• **WORK INSTRUCTION**
Copy the lines below verbatim. Begin with the first and end with the line containing "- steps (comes".

• **DATA SHOWN**

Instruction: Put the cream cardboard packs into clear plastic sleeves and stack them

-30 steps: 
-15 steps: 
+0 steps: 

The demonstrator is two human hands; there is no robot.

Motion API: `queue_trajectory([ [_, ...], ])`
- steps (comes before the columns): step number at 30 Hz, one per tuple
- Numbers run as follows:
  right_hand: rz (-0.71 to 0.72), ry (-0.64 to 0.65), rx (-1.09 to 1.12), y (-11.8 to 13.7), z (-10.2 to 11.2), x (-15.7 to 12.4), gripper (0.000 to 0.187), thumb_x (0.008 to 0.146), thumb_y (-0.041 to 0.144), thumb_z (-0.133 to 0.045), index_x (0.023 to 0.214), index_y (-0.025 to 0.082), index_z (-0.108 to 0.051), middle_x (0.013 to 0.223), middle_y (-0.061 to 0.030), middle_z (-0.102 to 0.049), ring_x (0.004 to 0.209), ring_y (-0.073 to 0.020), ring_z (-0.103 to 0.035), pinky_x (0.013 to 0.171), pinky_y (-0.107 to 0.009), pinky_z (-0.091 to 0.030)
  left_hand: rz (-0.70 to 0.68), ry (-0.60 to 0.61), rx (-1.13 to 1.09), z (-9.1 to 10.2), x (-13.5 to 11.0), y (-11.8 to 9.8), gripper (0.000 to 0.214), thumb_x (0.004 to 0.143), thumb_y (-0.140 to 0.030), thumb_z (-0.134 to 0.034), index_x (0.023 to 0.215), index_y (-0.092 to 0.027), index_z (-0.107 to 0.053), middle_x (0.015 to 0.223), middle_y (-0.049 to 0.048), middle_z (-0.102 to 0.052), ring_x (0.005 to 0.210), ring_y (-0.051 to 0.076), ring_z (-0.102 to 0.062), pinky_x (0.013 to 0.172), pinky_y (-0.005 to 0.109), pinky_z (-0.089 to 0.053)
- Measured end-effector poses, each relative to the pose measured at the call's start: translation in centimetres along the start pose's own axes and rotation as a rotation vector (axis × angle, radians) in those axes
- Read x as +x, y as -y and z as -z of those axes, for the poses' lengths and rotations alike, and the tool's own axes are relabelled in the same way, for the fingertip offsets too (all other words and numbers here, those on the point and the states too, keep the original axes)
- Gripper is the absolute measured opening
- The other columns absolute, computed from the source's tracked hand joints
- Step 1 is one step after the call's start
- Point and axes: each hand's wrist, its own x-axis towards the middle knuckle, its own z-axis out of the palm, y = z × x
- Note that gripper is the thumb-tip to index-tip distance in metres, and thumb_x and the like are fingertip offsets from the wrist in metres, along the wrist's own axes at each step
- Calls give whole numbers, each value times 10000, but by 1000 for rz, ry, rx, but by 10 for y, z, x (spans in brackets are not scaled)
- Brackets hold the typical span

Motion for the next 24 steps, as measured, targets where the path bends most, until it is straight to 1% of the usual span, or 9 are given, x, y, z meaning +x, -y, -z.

• **EXERCISE ANSWER**
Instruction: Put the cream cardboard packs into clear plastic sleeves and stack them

-30 steps: 
-15 steps: 
+0 steps: 

The demonstrator is two human hands; there is no robot.

Motion API: `queue_trajectory([ [_, ...], ])`
- steps (comes before the columns): step number at 30 Hz, one per tuple

Nothing else goes in the answer.